/mongoose-sort-encrypted-field

Mongoose plugin to enable sorting on encrypted fields

Primary LanguageTypeScriptMIT LicenseMIT

mongoose-sort-encrypted-field

Mongoose plugin to enable sorting on encrypted fields

Install

npm i mongoose-sort-encrypted-field

Example

We are having a user with an encrypted email, We just need to add the sortFieldName option to that field

const { encrypt, decrypt } = require("./encryption.js");
const { getModelWithSortEncryptedFieldsPlugin } = require("mongoose-sort-encrypted-field");

const userSchema = new mongoose.Schema({
  email: {
    type: String,
    required: true,
    unique: true,
    set: encrypt,
    get: decrypt,
    sortFieldName: "emailSort",
  },
});

const User = getModelWithSortEncryptedFieldsPlugin("User", userSchema, {
  redisQueueClientOptions: { redis: "redis://localhost:6379" },
  ignoreCases: true,
});

module.exports = User;

Then we can sort all records by email from the 'emailSort' field.

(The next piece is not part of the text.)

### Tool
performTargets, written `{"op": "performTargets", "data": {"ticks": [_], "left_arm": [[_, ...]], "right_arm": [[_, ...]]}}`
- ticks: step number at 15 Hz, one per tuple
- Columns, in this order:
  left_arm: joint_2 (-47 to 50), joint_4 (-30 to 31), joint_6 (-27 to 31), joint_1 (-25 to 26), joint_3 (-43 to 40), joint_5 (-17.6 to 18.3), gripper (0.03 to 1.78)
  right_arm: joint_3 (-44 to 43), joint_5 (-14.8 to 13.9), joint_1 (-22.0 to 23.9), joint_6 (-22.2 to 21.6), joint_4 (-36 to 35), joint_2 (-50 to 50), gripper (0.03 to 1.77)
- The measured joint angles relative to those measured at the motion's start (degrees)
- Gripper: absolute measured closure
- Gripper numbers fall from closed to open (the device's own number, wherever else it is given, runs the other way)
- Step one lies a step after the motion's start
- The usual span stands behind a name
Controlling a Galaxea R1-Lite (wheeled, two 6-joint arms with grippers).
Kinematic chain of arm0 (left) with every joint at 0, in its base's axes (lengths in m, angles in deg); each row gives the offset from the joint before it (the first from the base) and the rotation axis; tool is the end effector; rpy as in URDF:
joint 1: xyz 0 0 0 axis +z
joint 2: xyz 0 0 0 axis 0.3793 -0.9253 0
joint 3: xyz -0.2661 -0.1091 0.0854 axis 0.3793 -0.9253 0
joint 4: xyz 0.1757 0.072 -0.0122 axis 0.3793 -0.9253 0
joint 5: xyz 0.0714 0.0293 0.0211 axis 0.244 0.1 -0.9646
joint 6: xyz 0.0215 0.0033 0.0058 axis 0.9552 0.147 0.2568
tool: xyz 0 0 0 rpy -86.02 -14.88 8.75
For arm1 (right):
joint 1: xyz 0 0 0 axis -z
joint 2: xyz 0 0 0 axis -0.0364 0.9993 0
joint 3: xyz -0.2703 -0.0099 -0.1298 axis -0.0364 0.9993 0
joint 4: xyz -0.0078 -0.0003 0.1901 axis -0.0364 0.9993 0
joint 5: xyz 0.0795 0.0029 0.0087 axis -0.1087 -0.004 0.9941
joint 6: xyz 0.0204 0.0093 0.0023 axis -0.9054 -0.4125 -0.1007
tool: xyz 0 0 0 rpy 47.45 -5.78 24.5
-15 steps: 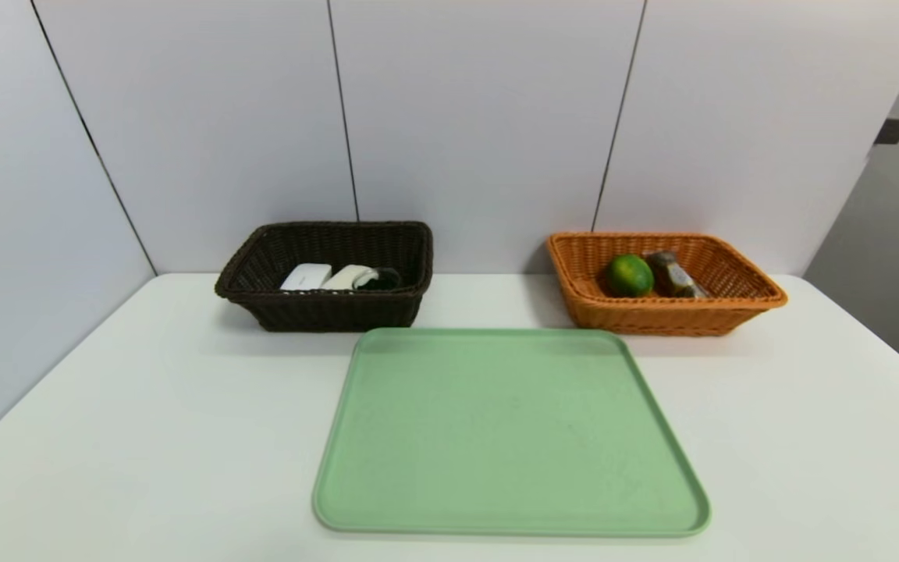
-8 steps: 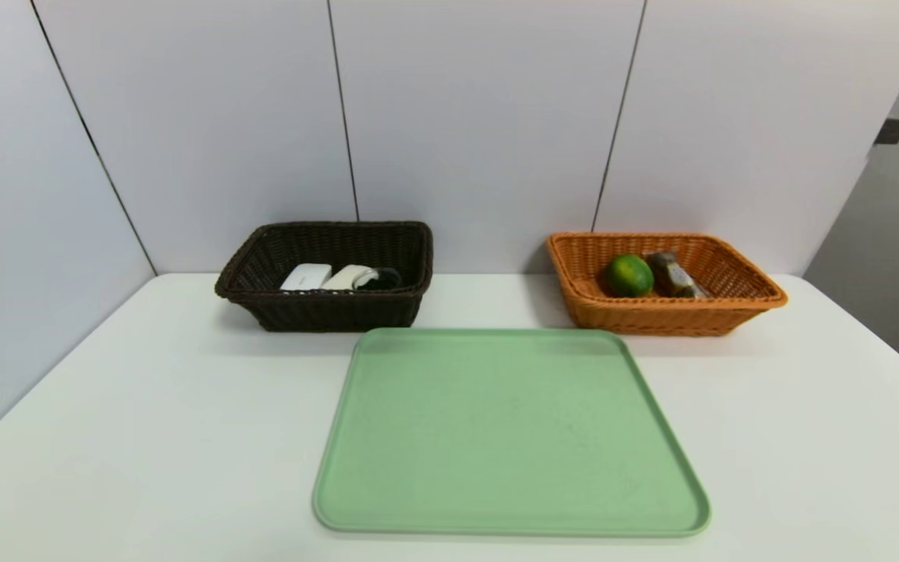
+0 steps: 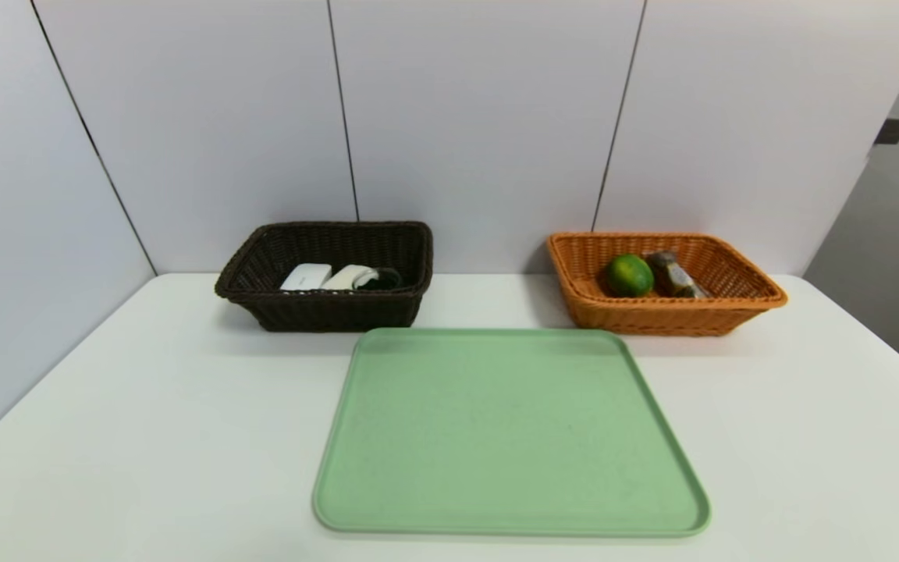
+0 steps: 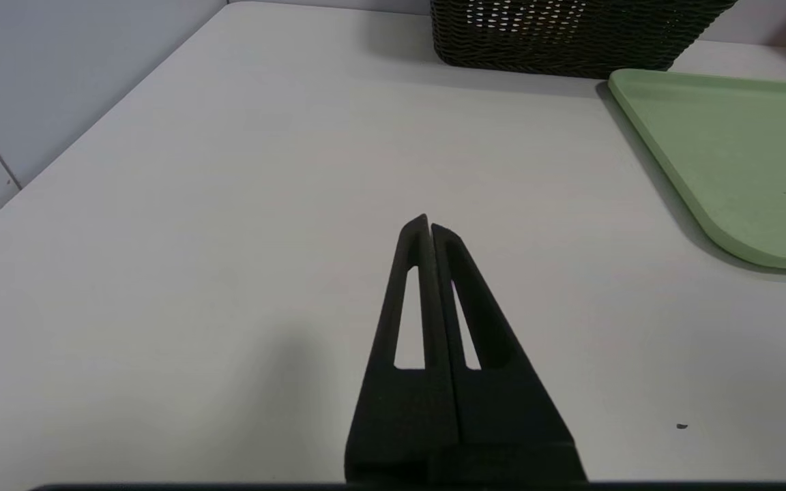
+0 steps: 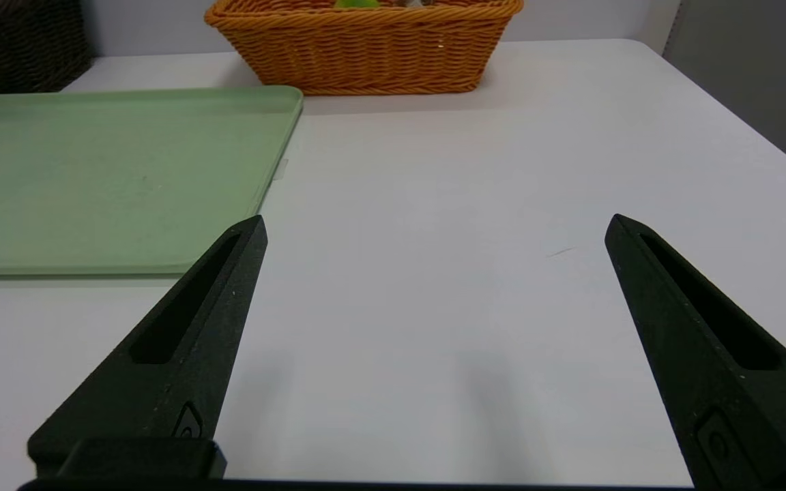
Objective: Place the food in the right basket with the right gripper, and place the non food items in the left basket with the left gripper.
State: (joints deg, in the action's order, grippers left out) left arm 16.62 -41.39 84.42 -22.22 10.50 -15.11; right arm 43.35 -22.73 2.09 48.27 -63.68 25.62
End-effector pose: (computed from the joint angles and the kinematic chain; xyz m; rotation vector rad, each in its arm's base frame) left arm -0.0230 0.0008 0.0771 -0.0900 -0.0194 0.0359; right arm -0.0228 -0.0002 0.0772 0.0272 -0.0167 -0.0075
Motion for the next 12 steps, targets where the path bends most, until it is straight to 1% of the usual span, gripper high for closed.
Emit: {"op": "performTargets", "data": {"ticks": [12], "left_arm": [[0.0,0.0,0.0,0.0,0.0,0.0,1.77]], "right_arm": [[0.0,0.0,0.0,0.0,0.0,0.0,0.09]]}}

For performance, we can create a MongoDB index for that field.

const sortedUsers = await User.find({}).sort({ emailSort: 1 }).exec();

Note: For values equal to null or undefined, It consider those as '' empty strings to support proper sorting if we do multiple fields sorting. Example:

// by default mongodb/javascript sort those as follow
documents = [
  { firstName: "a", middleName: "", lastName: "b" },
  { firstName: "a", middleName: "b", lastName: "b" },
  { firstName: "a", middleName: "b", lastName: "b" },
  { firstName: "a", middleName: null, lastName: "b" },
  { firstName: "a", middleName: undefined, lastName: "b" },
];

// If we sort as { $sort: { firstName: 1, middleName: 1, lastName: 1 } }
// For full name then it will be wrong according to default behaviour
["aa", "abb", "ab", "ab"];

// So, in our plugin we are doing as follow
documents = [
  { firstName: "a", middleName: "", lastName: "b" },
  { firstName: "a", middleName: null, lastName: "b" },
  { firstName: "a", middleName: undefined, lastName: "b" },
  { firstName: "a", middleName: "b", lastName: "b" },
  { firstName: "a", middleName: "b", lastName: "b" },
];
// Now it is corrent
["aa", "ab", "ab", "abb"];

pluginOptions:

  1. redisQueueClientOptions: RedisQueueClientOptions; default:

    {
      redis: new Redis(), // It can be an instance of [ioredis](https://www.npmjs.com/package/ioredis) or any value that we can pass to ioredis constructor
      batchSize: 10,
      groupVisibilityTimeoutMs: 60000,
      pollingTimeoutMs: 10000,
      consumerCount: 3, // Better to have consumerCount in a balance of maximum fields we have to sort vs resources usage for multiple consumers
      redisKeyPrefix: "mongoose-sort-encrypted-field",
    }
    

    Any options which we can pass to redis-ordered-queue constructor and redis options can be an instance of ioredis or any value that we can pass to ioredis constructor

  2. noOfCharsForSortId?: number default: 50 Number of bytes for sort ID, bigger number is mathematically better.

  3. noOfCharsToIncreaseOnSaturation?: number; default: 2
    Number of bytes to increase on saturation, for example, for 04 and 05, first, we can see there is no whole number between those so, It appends an extra digit at the end and it becomes 040 and 050 and the average is 045. In the base 2^15 number system, getting a saturation like that is mathematically very unlikely.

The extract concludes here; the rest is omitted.